Diffuse midline glioma (DMG), formerly called diffuse intrinsic pontine glioma (DIPG), is a high-grade malignant pediatric brain tumor with a near-zero survival rate. To date, only radiation therapy provides marginal survival benefit; however, the median survival time remains less than a year. Historically, the infiltrative nature and sensitive location of the tumor rendered surgical removal and biopsies difficult and subsequently resulted in limited knowledge of the disease, as only post-mortem tissue was available. Therefore, clinical decision-making was based upon experience with the more frequent and histologically similar adult glioblastoma (GBM). Recent advances in tissue acquisition and molecular profiling revealed that DMG and GBM are distinct disease entities, with separate tissue characteristics and genetic profiles.
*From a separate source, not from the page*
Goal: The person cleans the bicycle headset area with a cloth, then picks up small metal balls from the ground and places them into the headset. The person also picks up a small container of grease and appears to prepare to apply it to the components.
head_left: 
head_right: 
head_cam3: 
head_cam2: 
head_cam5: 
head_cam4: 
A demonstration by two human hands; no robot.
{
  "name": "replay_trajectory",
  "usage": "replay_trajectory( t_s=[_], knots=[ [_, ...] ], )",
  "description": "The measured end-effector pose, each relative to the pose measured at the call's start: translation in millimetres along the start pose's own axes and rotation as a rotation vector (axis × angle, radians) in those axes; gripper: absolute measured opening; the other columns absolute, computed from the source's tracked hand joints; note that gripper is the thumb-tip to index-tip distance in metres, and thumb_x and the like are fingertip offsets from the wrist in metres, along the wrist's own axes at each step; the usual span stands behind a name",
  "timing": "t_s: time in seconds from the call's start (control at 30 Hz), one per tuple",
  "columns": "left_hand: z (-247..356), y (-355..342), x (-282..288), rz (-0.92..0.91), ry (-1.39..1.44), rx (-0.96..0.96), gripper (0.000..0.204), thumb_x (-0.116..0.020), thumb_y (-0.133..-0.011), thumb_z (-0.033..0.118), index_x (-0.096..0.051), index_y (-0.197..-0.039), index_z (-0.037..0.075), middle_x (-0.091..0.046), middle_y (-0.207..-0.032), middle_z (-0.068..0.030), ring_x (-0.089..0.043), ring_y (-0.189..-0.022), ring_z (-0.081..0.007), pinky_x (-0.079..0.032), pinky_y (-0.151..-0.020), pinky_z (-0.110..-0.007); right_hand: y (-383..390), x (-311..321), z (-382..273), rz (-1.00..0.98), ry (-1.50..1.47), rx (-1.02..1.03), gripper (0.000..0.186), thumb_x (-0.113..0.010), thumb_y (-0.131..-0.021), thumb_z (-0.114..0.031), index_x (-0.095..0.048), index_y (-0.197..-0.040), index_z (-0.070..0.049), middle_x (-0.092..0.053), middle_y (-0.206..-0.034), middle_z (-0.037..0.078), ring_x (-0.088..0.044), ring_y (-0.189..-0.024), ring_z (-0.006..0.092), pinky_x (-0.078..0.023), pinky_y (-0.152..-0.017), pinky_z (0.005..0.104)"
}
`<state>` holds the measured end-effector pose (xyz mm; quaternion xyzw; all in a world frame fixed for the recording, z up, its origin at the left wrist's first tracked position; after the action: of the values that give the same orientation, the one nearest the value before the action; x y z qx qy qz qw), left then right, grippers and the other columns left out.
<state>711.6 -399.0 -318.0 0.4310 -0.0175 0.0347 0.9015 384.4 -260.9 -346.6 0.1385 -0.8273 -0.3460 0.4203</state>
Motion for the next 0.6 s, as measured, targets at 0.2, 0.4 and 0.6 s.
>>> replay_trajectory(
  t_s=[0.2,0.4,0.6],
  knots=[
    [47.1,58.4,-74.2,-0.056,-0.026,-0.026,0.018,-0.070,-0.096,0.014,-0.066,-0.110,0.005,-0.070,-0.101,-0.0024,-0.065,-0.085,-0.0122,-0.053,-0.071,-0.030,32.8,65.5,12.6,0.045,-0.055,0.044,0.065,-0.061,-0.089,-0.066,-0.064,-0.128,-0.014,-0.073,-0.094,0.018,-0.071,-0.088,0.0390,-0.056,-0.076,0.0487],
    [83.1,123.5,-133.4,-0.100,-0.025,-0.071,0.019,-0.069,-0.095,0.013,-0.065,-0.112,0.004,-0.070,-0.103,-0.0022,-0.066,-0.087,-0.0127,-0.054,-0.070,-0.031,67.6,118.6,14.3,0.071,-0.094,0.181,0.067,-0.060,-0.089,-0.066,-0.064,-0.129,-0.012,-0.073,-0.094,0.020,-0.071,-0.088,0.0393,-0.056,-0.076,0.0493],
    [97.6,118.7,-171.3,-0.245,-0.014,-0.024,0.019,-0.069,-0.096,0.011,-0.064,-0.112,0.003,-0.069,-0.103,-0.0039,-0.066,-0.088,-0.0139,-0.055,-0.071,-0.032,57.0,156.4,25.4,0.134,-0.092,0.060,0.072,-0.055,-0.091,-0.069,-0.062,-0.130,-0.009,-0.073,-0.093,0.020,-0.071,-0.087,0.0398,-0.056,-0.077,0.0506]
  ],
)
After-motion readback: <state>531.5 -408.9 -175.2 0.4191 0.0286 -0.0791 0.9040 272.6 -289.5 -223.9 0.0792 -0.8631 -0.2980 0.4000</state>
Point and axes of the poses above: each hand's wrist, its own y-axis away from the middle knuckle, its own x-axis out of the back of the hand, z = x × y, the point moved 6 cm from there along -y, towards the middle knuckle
DMG is characterized by heterogeneous tumor tissue often paired with an intact blood-brain barrier, possibly explaining its resistance to chemotherapy. Additional profiling shed a light on the origin of the disease and the influence of several mutations such as a highly recurring K27M mutation in histone H3 on its tumorigenesis. Furthermore, early evidence suggests that DMG has a unique immune microenvironment, characterized by low levels of immune cell infiltration, inflammation, and immunosuppression that may impact disease development and outcome. Within the tumor microenvironment of GBM, tumor-associated microglia/macrophages (TAMs) play a large role in tumor development. Interestingly, TAMs in DMG display distinct features and have low immune activation in comparison to other pediatric gliomas. Although TAMs have been investigated substantially in GBM over the last years, this has not been the case for DMG due to the lack of tissue for research. Bit by bit, studies are exploring the TAM-glioma crosstalk to identify what factors within the DMG microenvironment play a role in the recruitment and polarization of TAMs. Although more research into the immune microenvironment is warranted, there is evidence that targeting or stimulating TAMs and their factors provide a potential treatment option for DMG. In this review, we provide insight into the current status of DMG research, assess the knowledge of the immune microenvironment in DMG and GBM, and present recent findings and therapeutic opportunities surrounding the TAM-glioma crosstalk.